Bel Air, high fucking noon.
The manse at 773 Stradella Road
had seen better days. Sabbath practically destroyed the place in a blizzard of
cocaine and vodka back in ’72, but that’s not where its current sorry state derived
from. Several years after Sabbath cleared out, TV miniseries queen and former Charlie’s Angel star Jaclyn Smith bought
the joint and installed a heart-shaped swimming pool allegedly modeled after
the curve of her own ass. After becoming even more insanely wealthy thanks to
her gaudy women’s apparel and home furnishings empires, she upped sticks and sold
the pad to a shadowy investment group called ULTRA, LLC.
Curtis Merriweather had yet to determine who was behind
ULTRA. But they had let the place go to seed: Broken windows, bricks stacked in
the front yard, about three years’ worth of leaves clogging the drains of
Jackie’s ass-shaped pool. Curtis peered through a broken window and saw the
usual detritus: broken furniture, drop-cloths, spider webs galore. The chances
of Tony Iommi’s missing leather fingertips being somewhere inside 40 years after
the fact? Curtis figured them at about zero. But the Boys seemed pretty sure of
themselves. And they were paying the
tab for this goose chase.
Curtis was just about to B&E the place when he heard a
voice behind him.
“What do you think you’re doing, guy?”
Curtis fingered the grip of the .38 snubnose tucked into his
belt.
“I wouldn’t.”
Curtis turned slowly and found himself staring down the
barrel of a sawed-off. Behind it was an incredibly obese man with a Hitler
mustache, a bowler hat, and a shit-eating grin. He must’ve weighed 400 pounds,
easy.
Curtis smiled sheepishly. “I’m with the alarm company. Must’ve
been a rat that tripped the wires or something. You haven’t seen anyone else up
here today, have you?”
“Don’t fuck with me,” the fat man snapped. “I can smell a
lie like I can smell the dog shit on your shoe.”
Curtis looked down. He had totally stepped in dog shit.
“Let’s try again,” the fat man said. “Next wrong answer
costs you a kneecap. What are you doing here?”
“Okay, you got me.” Curtis shot him another patently
disingenuous smile, ten times worse than Malcolm McDowell in A Clockwork Orange. “A friend of mine
left something in this house a while back. He sent me up here to see if I could
find it.”
“And what might that be?”
“A desk clock. Some kind of family heirloom. You seen
anything like that inside?”
“Get dorked, guy. Put
your hands over your head, stroll out of here real slow, and I’ll pretend this
didn’t happen. But if I see you or smell your dog shit shoes up here again,
I’ll shoot your dick off and feed it to the coyotes.”
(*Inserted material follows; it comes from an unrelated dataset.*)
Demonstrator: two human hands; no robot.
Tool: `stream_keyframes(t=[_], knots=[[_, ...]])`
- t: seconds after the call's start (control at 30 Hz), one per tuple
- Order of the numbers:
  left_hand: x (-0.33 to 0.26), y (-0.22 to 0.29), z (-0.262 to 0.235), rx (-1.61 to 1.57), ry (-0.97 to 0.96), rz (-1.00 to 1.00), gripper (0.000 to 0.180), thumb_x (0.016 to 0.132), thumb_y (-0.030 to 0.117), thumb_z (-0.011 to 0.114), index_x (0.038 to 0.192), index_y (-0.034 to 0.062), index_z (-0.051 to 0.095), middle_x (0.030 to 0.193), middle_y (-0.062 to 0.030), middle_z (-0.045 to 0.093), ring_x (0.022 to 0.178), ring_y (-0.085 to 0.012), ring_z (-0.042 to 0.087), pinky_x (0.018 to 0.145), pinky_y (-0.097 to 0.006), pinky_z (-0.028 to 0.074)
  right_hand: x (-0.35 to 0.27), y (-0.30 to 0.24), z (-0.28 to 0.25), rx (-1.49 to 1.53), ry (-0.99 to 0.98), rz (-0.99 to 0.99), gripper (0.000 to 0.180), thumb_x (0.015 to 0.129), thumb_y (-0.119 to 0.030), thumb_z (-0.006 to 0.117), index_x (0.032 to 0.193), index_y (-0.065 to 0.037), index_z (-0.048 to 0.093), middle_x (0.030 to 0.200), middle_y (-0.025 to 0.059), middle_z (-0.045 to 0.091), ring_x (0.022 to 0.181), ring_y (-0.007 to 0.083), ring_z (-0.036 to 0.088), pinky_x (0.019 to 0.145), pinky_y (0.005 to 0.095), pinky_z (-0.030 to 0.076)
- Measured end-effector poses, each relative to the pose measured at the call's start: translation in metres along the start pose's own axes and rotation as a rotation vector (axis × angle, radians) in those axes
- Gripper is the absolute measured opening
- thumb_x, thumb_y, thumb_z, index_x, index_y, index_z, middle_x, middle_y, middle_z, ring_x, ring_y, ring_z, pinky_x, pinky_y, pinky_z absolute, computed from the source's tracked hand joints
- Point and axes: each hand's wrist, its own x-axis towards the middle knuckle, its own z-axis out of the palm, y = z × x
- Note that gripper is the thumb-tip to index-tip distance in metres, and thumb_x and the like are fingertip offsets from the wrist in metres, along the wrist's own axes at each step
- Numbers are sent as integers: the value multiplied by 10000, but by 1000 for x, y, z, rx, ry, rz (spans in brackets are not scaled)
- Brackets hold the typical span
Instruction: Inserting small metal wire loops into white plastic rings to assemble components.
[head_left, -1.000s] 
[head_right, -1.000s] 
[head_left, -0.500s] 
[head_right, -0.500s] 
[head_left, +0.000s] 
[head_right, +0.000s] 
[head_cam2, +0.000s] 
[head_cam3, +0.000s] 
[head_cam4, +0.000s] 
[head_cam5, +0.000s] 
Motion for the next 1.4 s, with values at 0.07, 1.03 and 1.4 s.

Curtis followed the fat man’s instructions. As he passed within
kicking distance of that sprawling front-bum, Curtis had the urge to spin
around and pistol-whip his oppressor right in the stupid mustache. He could
almost see the instantly cleft lip, the smashed teeth, and all that righteous
blood. But he figured—correctly—that he probably wasn’t fast enough to pull off
that kind of maneuver without taking a load of birdshot to the face.
Curtis knew he’d have to hatch a plan. He climbed back into
his rental, goosed the engine, and waved. Fatso lowered the sawed-off and
flipped Curtis the bird.
He knew the Boys would expect a status update soon. He wasn’t
sure what he’d tell them—about the house, about Iommi’s fingertips, about any
of it. But he knew this: The fat man worked for ULTRA.